# How To Tidy Up Your Dataset – Exercises

INTRODUCTION

In general data analysis includes four parts: Data collection, Data manipulation, Data visualization and Data Conclusion or Analysis. The tidyr package is one of the most useful packages for the second category of data manipulation as tidy data is the number one factor for a succesfull analysis.
Tidy data means that every column stands for a variable and every row represents for an observation.

The tidyr package offers useful functions, which we are going to see, that help us organize raw data.

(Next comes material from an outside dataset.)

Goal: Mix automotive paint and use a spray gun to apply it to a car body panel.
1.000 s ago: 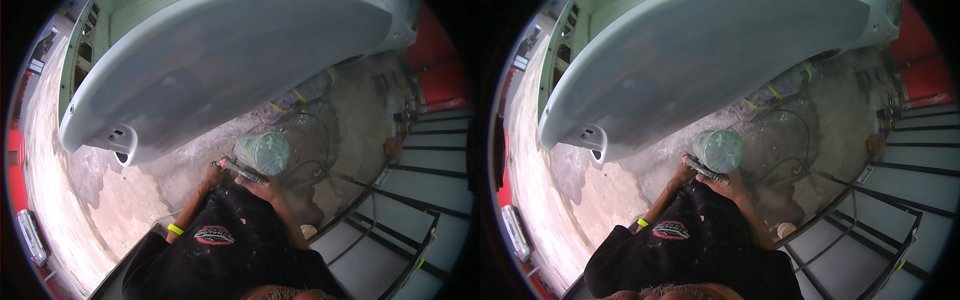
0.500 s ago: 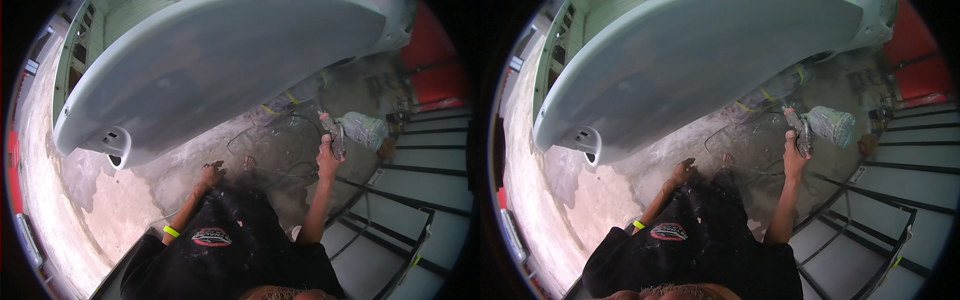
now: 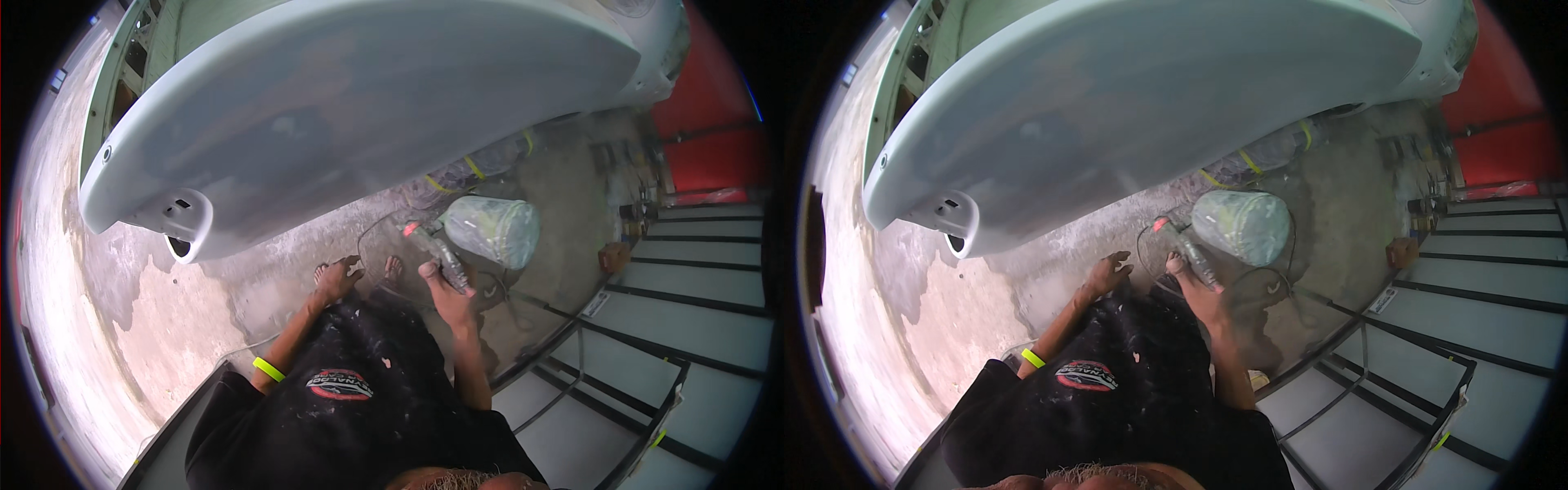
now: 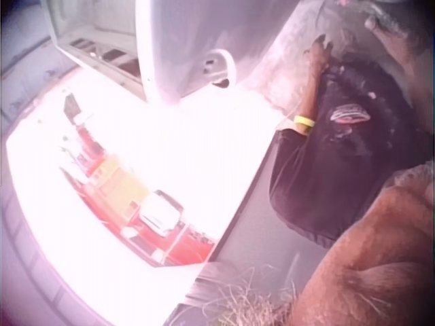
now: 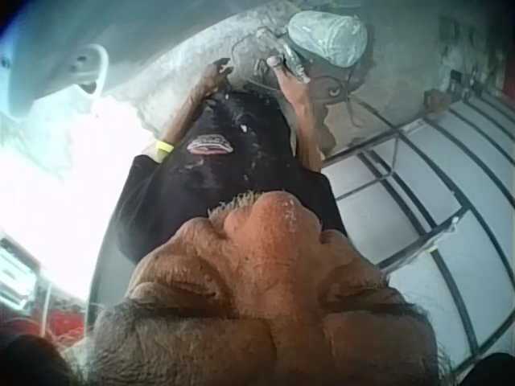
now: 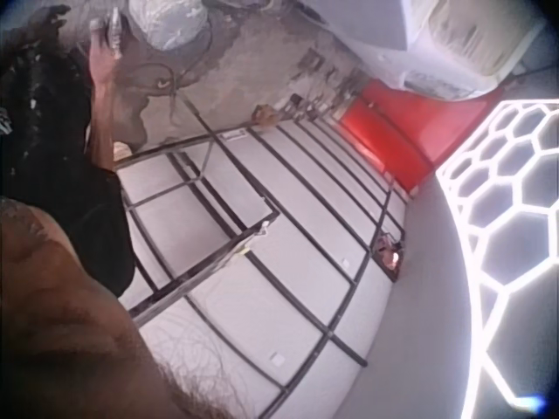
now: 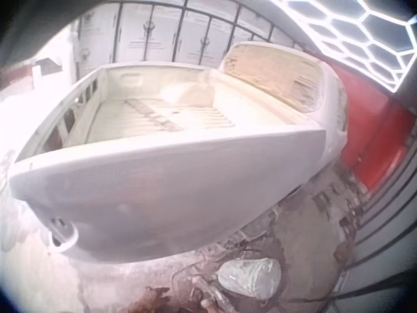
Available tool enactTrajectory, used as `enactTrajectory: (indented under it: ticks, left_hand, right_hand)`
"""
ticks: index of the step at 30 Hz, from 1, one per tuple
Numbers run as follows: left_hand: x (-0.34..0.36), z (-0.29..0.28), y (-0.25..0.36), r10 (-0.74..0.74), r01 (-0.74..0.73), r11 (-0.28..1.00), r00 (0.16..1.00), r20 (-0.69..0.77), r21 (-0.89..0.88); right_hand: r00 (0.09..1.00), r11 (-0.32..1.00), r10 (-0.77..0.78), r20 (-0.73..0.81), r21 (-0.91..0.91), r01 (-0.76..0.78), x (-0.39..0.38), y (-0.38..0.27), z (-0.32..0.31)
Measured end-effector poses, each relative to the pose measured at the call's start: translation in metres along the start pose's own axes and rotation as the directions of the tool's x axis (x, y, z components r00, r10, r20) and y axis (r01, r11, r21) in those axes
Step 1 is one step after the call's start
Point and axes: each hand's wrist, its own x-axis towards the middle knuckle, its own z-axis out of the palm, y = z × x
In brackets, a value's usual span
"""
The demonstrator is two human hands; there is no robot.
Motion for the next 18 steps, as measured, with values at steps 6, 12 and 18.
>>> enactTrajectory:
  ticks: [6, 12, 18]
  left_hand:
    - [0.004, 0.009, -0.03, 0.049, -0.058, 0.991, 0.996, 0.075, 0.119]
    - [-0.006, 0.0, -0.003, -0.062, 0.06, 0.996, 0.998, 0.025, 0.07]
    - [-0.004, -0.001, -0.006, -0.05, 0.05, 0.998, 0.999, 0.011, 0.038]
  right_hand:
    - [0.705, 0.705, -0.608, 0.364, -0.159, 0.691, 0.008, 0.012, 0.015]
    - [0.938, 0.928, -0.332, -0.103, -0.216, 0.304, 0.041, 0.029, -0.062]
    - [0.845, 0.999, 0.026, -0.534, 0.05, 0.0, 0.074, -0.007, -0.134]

Look at the examples given and try to understand the logic behind them. Then try to solve the exercises below using R and without looking at the answers. Then check the solutions.

Exercise 1

Gather “day1points” and “day2points” into a new column “day” and their values to a new column named “points”. HINT: Use `gather()`.

Exercise 2

Reverse the position of day and points to understand the significance of their initial position.

Exercise 3

Reverse what you did in Exercise 1 by giving to the dataset its initial form. HINT: Use `spread()`.

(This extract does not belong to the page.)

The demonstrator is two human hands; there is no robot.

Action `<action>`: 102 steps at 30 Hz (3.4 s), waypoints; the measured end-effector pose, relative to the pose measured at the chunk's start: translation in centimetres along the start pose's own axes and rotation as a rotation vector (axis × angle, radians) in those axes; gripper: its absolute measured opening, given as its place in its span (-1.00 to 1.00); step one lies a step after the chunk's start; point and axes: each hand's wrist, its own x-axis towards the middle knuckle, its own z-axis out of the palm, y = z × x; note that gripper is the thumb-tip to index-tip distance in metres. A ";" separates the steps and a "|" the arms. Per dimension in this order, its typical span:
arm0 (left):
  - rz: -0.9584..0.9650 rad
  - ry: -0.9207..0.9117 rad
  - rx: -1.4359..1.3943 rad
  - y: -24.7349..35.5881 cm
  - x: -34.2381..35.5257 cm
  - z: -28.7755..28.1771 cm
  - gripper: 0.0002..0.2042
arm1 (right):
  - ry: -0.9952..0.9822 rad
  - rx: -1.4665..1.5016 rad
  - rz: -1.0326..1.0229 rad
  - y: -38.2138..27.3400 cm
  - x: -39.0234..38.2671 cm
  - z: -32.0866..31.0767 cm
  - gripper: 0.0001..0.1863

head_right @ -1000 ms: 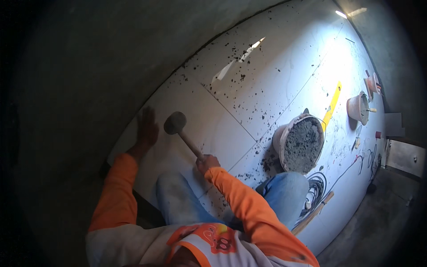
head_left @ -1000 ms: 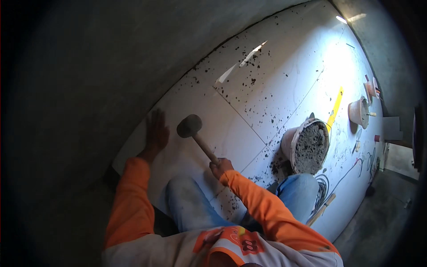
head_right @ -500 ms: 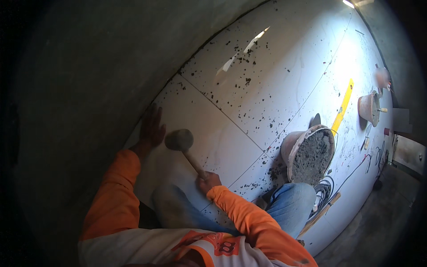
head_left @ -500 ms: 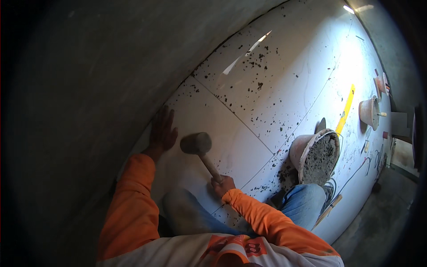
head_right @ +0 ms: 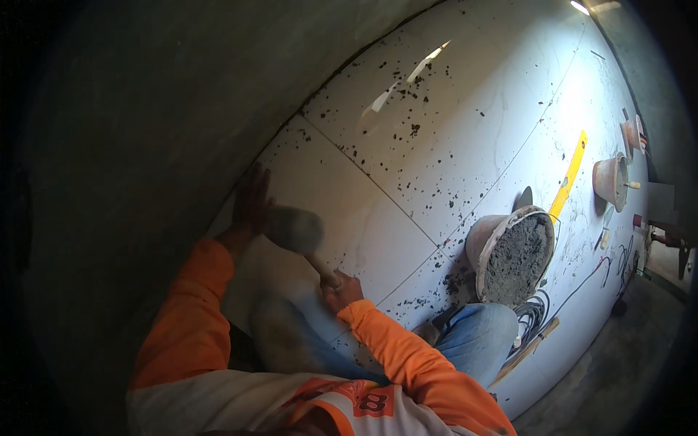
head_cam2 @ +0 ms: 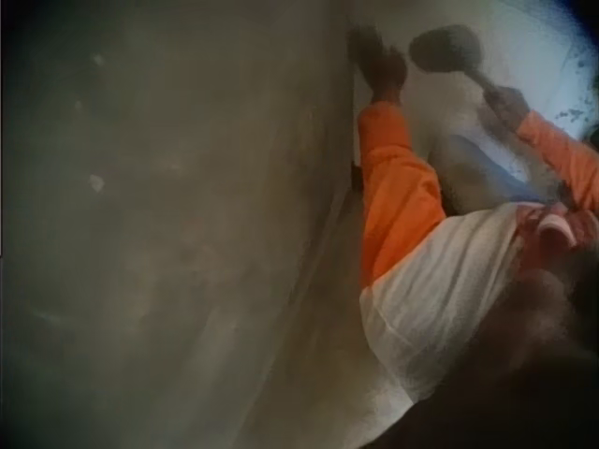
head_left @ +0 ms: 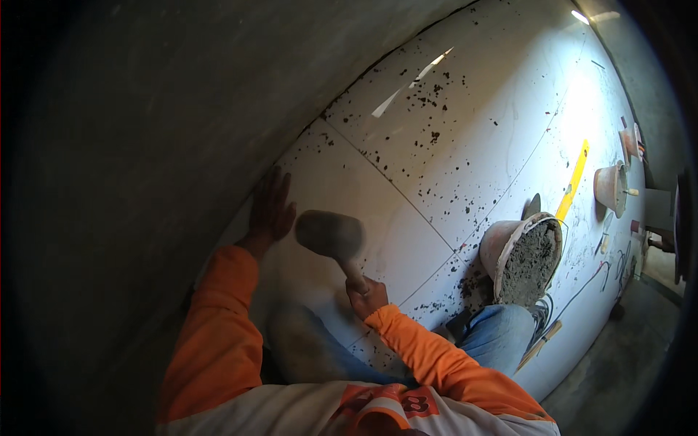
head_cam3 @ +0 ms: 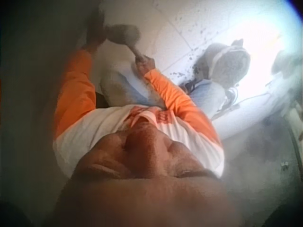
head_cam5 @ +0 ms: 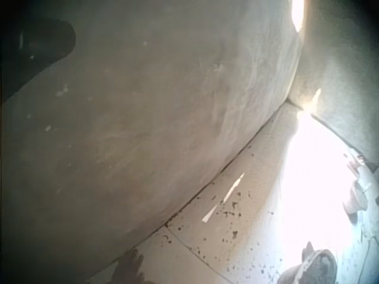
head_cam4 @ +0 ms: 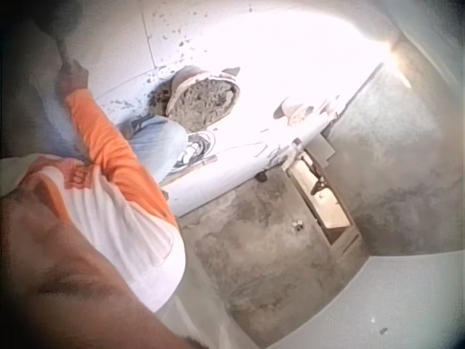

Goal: The person places tiles on a mortar-covered floor, taps them with a rubber mallet to adjust their level, and spreads more mortar onto the subfloor using a trowel.

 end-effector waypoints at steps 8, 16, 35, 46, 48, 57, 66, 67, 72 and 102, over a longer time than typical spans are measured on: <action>0.053 0.057 -0.017 0.9 -0.1 0.4 -0.32 | 0.030 -0.053 -0.065 3.7 -0.5 0.9 -0.77; 0.073 0.113 -0.034 0.6 1.5 -0.4 -0.34 | 0.110 -0.020 -0.170 3.2 0.5 0.3 -0.84; 0.031 0.052 -0.058 1.3 0.0 0.5 -0.37 | -0.151 -0.283 -0.118 5.4 -1.0 0.8 -0.80; 0.006 0.065 -0.069 0.4 0.2 0.3 -0.41 | -0.200 -0.293 -0.135 4.8 -0.2 0.8 -0.83; 0.030 0.092 -0.046 -0.3 1.4 0.6 -0.42 | -0.008 -0.202 -0.391 5.5 0.1 2.5 -0.82; -0.014 0.028 -0.054 0.6 0.5 1.0 -0.42 | -0.313 -0.273 0.131 5.8 -0.6 0.7 -0.79; 0.018 0.082 -0.127 -0.2 -0.7 1.1 -0.39 | -0.208 -0.272 -0.010 2.4 0.4 0.6 -0.67; 0.019 0.094 -0.135 0.0 -0.1 1.0 -0.38 | -0.128 -0.168 -0.135 2.4 0.2 0.5 -0.70; 0.015 0.136 -0.107 -1.3 0.0 1.0 -0.41 | -0.200 -0.230 0.029 1.0 0.2 0.4 -0.80; 0.112 0.208 0.040 -0.8 1.5 4.1 -0.39 | -0.238 -0.155 0.122 4.1 -0.8 0.3 -0.78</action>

Learn more about Tidyr in the online course R Data Pre-Processing & Data Management – Shape your Data! This course has 5 lectures on Tidyr, in addition to lectures on importing data, filtering and querying using dplyr, and SQL.

Exercise 4

Reverse the position of “day” and “points” in the answer of Exercise 3 to understand why the code is not working.

Exercise 5

Create two columns one for the “team” and the other for the “state” from the column “team”. Set the sep to 3. HINT: Use `separate()`.

Exercise 6

Change the `sep` argument from 3 to 2 and find the mistake.

Exercise 7

Unite the two columns you created in Exercise 6 to one as its intial form. HINT: Use `unite()`.

Exercise 8

Use the right commands to tidy up your dataset by creating 5 columns: “player”, “Team”, “State”, “day” and “points”.

Exercise 9

Plot your dataset by creating a scatterplot with day in x-axis and points in y-axis. HINT: Use `ggplot()`.

Exercise 10

Separate the plot of Exercise 9 according to “Team”. HINT: Use `facet_wrap()`.